Als Berndt Mahlmann an einem dichten Gebüsch am Rande des Weges vorüberging, erhob sich der Schatten in einer lautlosen, fließenden Bewegung. Der vollständig in Schwarz gekleidete Mann trat mit einem Schritt hinter ihn, seine weichen Vibram-Sohlen erzeugten kein Geräusch auf dem Pflaster. Seine rechte Faust hatte sich um eine seltsame Waffe geschlossen. Ursprünglich war es ein Drehmomentschlüssel für Golfschläger gewesen, doch statt der üblichen Werkzeugspitze trug der halbmondförmige Griff nun die aufgeschweißte lange dreikantige Nadel eines Troikarts, ein chirurgisches Instrument zum Punktieren. Die geschliffene Nadel ragte rund zehn Zentimeter zwischen Zeige- und Mittelfinger heraus. Eine kraftvolle Hüftdrehung katapultierte die Faust blitzartig nach vorn – ein klassischer Karatestoß. Die lange Nadel drang mühelos an der Schädelbasis in Mahlmanns Gehirn ein und durchstieß die Medulla oblongata, die Schaltzentrale im Hirnstamm, die unter anderem Atmung und Kreislauf steuert. Mahlmann stieß ein kurzes Ächzen aus und fiel dann in sich zusammen wie eine Marionette, der man die Fäden gekappt hatte. Innerhalb von Sekunden kam seine Atmung zum Stillstand. Sein Mörder schleifte ihn hinter das Gebüsch und legte sich wieder auf die Lauer.

Sievers keuchte entsetzt auf, als er seinen Kollegen unter dem Gebüsch liegen sah. Der Lampenschein glitzerte auf seinen halbgeöffneten, starren Augen. Gerade wollte der Beamte nach dem Funkgerät an seinem Gürtel greifen, als sich seine Nackenhaare hochstellten, ein Gefahrenreflex aus Urzeiten. Ein winziges Geräusch, das leise Scharren eines Fußes, ein Wispern von Stoff auf Stoff – direkt hinter ihm. Doch bevor er mit der Waffe in der Hand herumwirbeln konnte, traf ihn ein wuchtiger Schlag gegen den Hinterkopf, verbunden mit einem scharfen Schmerz. Sievers torkelte nach vorn, seiner Kehle entrang sich ein Stöhnen. Die Pistole fiel ihm aus der kraftlosen Hand.
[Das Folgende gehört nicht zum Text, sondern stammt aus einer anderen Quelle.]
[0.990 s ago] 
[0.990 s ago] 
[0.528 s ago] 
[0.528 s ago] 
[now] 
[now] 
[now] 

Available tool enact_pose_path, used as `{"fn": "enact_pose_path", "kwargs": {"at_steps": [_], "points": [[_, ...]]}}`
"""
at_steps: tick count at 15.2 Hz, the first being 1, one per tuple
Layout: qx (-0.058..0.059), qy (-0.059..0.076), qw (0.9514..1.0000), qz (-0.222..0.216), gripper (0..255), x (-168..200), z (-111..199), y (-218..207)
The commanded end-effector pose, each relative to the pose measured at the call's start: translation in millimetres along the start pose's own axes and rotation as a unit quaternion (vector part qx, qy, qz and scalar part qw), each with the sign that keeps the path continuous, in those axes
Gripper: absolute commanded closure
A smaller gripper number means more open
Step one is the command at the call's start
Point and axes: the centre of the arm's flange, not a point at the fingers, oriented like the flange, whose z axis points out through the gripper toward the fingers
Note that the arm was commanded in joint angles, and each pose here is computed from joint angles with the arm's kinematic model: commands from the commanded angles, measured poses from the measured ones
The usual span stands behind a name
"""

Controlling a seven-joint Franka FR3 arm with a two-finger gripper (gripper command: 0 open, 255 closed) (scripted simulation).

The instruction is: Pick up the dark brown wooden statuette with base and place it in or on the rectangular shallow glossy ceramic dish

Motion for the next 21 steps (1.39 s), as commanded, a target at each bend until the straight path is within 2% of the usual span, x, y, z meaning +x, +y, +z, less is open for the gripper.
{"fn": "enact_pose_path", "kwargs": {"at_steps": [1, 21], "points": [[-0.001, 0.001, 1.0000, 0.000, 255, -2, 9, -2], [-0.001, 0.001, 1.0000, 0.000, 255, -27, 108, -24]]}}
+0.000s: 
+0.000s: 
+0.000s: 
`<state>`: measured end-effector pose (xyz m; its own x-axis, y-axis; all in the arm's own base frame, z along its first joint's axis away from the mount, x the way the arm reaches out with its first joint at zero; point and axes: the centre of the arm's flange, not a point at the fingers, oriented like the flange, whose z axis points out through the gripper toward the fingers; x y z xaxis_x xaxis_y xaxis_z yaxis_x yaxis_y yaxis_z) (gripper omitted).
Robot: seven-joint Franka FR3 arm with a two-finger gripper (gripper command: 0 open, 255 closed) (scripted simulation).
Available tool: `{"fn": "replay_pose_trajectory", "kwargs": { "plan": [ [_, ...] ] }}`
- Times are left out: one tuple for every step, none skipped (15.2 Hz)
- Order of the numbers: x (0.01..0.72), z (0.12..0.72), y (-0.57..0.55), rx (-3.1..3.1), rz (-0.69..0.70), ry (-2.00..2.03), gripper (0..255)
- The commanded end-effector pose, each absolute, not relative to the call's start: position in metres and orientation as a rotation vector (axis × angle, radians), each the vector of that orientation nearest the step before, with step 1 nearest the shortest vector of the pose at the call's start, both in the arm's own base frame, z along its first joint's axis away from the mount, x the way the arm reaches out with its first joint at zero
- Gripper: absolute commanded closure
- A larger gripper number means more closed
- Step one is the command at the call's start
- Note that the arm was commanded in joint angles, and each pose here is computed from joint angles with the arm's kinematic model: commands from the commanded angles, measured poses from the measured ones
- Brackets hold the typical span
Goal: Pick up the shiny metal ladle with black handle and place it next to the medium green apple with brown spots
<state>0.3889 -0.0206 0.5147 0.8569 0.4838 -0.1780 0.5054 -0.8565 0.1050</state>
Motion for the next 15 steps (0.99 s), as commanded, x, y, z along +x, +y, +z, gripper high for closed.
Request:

Der Beamte brach in die Knie und verharrte ein paar Herzschläge lang in einer fast betenden Körperhaltung. Als sein Kopf zur Seite sackte, nahm er für einen Sekundenbruchteil eine schwarze Gestalt schräg hinter sich wahr. Dann wurde es dunkel um ihn. Dass er mit dem Gesicht auf den Körper seines toten Kollegen fiel, merkte Sievers nicht mehr.

6

Hamburg

Von außen glich das trutzige Gebäude am Elbhang einem Hochsicherheitsgefängnis. In den kantigen, kastenartigen Bau aus rötlichen Steinen waren keine großzügigen Fenster, sondern nur Bänder schmaler, verglaster Schlitze eingelassen, die waagerechten Schießscharten ähnelten. Ins Innere des Gebäudes drang entsprechend wenig Tageslicht – was durch ein raffiniertes, von Bewegungsmeldern gesteuertes Beleuchtungssystem ausgeglichen wurde. Auch bei diesem Haus entsprach das wichtigste Sicherheitsprinzip dem einer Haftanstalt: Nichts, was drinnen verwahrt wurde, durfte nach außen gelangen. Doch wenn dies bei der roten Festung an der Elbe jemals geschah, würde die daraus resultierende Bedrohung selbst den Ausbruch eines Serienmörders bei weitem übertreffen: Dann war das Leben von Millionen Menschen in höchster Gefahr.

Das neue Laborgebäude des Bernhard-Nocht-Instituts für Tropenmedizin war 2009 eröffnet worden. Es beherbergte neunzig Wissenschaftler und neben zwanzig Laboren der biologischen Schutzstufe zwei und fünf Laboren der Stufe drei auch zwei Labore der höchsten Sicherheitsstufe vier. Nur in Berlin, Marburg und auf der Forschungsinsel Riems im Greifswalder Bodden gab es in Deutschland weitere Stufe-vier-Labore.